-- WHAT IS EXPECTED --
Using the listing that follows, return every line with the word "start".

*** STORED DATA Section Begins ***

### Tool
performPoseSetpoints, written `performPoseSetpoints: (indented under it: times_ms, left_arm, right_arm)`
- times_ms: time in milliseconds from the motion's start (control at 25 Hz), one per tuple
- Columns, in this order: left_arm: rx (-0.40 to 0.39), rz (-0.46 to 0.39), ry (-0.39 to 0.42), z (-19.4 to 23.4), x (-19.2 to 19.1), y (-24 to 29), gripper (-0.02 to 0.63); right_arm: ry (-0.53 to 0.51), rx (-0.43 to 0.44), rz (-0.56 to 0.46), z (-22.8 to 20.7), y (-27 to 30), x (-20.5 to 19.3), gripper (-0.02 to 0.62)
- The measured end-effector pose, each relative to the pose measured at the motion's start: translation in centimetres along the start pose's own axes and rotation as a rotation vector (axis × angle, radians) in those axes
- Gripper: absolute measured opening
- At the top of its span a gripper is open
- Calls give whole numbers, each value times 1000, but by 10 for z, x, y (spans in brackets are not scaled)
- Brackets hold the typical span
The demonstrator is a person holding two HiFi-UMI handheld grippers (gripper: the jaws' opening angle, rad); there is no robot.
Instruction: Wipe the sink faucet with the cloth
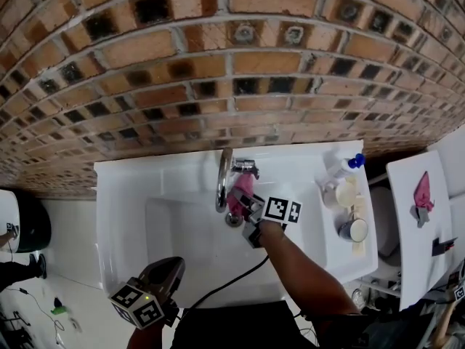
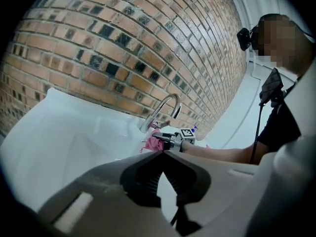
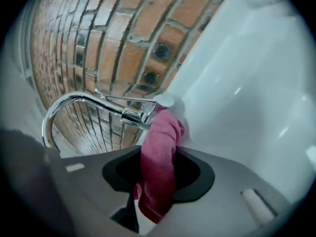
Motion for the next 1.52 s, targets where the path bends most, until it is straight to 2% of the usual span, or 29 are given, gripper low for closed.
performPoseSetpoints:
  times_ms: [120,200,480,880,1040,1120,1200,1240,1360,1520]
  left_arm:
    - [-3,1,3,6,-3,-1,6]
    - [-3,2,-4,7,-3,1,6]
    - [-20,8,-4,8,-4,9,6]
    - [-38,4,-1,5,-5,12,6]
    - [-32,1,-5,3,-5,9,6]
    - [-22,0,-13,3,-4,7,6]
    - [-21,-4,-11,4,-6,6,6]
    - [-21,-6,-10,4,-6,5,6]
    - [-17,-12,-9,3,-4,3,6]
    - [-18,-16,0,4,-4,1,6]
  right_arm:
    - [115,42,-38,1,6,7,156]
    - [138,66,-55,8,8,12,156]
    - [145,91,-77,28,1,14,156]
    - [96,113,-109,48,-9,20,156]
    - [46,285,-140,82,-7,29,156]
    - [25,263,-148,84,-7,34,156]
    - [3,184,-155,74,-10,36,156]
    - [0,175,-157,73,-10,37,156]
    - [13,261,-152,83,-6,36,156]
    - [-26,168,-145,75,-10,33,156]
Point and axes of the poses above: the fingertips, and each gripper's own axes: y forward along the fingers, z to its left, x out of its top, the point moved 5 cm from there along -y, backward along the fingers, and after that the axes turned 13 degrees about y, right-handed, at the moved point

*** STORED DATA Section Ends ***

-- PROBLEM SOLUTION --
- times_ms: time in milliseconds from the motion's start (control at 25 Hz), one per tuple
- The measured end-effector pose, each relative to the pose measured at the motion's start: translation in centimetres along the start pose's own axes and rotation as a rotation vector (axis × angle, radians) in those axes

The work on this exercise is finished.